- [TO DO] Give back the full listing as written. No pictures go with it.

- [COLLECTED DATA]
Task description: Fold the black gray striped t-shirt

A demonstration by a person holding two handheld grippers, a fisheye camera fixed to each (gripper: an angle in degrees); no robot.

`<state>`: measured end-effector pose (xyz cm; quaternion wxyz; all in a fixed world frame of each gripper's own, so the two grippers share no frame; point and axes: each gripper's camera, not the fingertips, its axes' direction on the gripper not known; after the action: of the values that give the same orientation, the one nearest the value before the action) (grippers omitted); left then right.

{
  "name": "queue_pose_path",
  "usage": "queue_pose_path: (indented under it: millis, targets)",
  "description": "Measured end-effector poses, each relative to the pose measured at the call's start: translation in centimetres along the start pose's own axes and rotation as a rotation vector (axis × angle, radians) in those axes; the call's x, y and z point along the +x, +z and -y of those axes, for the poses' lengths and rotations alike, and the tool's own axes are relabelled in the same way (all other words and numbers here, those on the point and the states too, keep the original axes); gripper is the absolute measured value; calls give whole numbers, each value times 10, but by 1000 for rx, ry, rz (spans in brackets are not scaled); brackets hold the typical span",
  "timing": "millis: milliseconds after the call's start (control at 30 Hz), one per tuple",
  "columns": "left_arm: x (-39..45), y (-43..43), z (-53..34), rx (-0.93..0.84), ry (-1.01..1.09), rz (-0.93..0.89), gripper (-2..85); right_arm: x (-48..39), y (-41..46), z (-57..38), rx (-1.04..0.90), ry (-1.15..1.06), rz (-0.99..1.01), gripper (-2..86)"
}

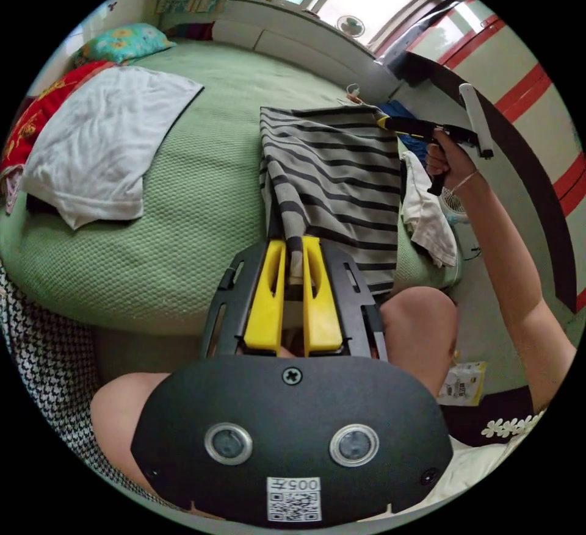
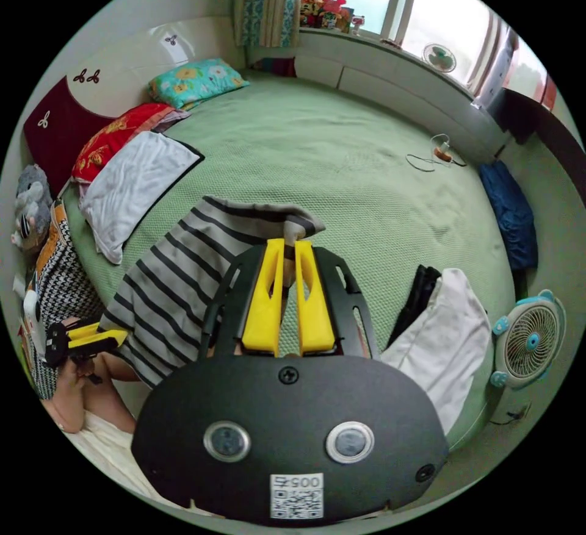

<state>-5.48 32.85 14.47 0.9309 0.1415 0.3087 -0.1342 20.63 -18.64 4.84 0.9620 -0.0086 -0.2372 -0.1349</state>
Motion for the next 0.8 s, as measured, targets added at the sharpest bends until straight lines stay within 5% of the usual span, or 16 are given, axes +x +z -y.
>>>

- [COMPLETED TASK]
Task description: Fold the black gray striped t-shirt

A demonstration by a person holding two handheld grippers, a fisheye camera fixed to each (gripper: an angle in degrees); no robot.

`<state>`: measured end-effector pose (xyz cm; quaternion wxyz; all in a fixed world frame of each gripper's own, so the two grippers share no frame; point and axes: each gripper's camera, not the fingertips, its axes' direction on the gripper not known; after the action: of the values that give the same orientation, the one nearest the value before the action) (grippers omitted); left then right.

{
  "name": "queue_pose_path",
  "usage": "queue_pose_path: (indented under it: millis, targets)",
  "description": "Measured end-effector poses, each relative to the pose measured at the call's start: translation in centimetres along the start pose's own axes and rotation as a rotation vector (axis × angle, radians) in those axes; the call's x, y and z point along the +x, +z and -y of those axes, for the poses' lengths and rotations alike, and the tool's own axes are relabelled in the same way (all other words and numbers here, those on the point and the states too, keep the original axes); gripper is the absolute measured value; calls give whole numbers, each value times 10, but by 1000 for rx, ry, rz (spans in brackets are not scaled); brackets hold the typical span",
  "timing": "millis: milliseconds after the call's start (control at 30 Hz), one per tuple",
  "columns": "left_arm: x (-39..45), y (-43..43), z (-53..34), rx (-0.93..0.84), ry (-1.01..1.09), rz (-0.93..0.89), gripper (-2..85); right_arm: x (-48..39), y (-41..46), z (-57..38), rx (-1.04..0.90), ry (-1.15..1.06), rz (-0.99..1.01), gripper (-2..86)"
}


<state>-5.48 32.85 14.47 0.9309 0.1415 0.3087 -0.1342 20.63 -18.64 4.84 0.9620 -0.0086 -0.2372 -0.1349</state>
Motion for the next 0.8 s, as measured, targets added at the sharpest bends until straight lines stay within 5% of the usual span, or 16 are given, axes +x +z -y.
>>>

The output is finished, and nothing else is needed.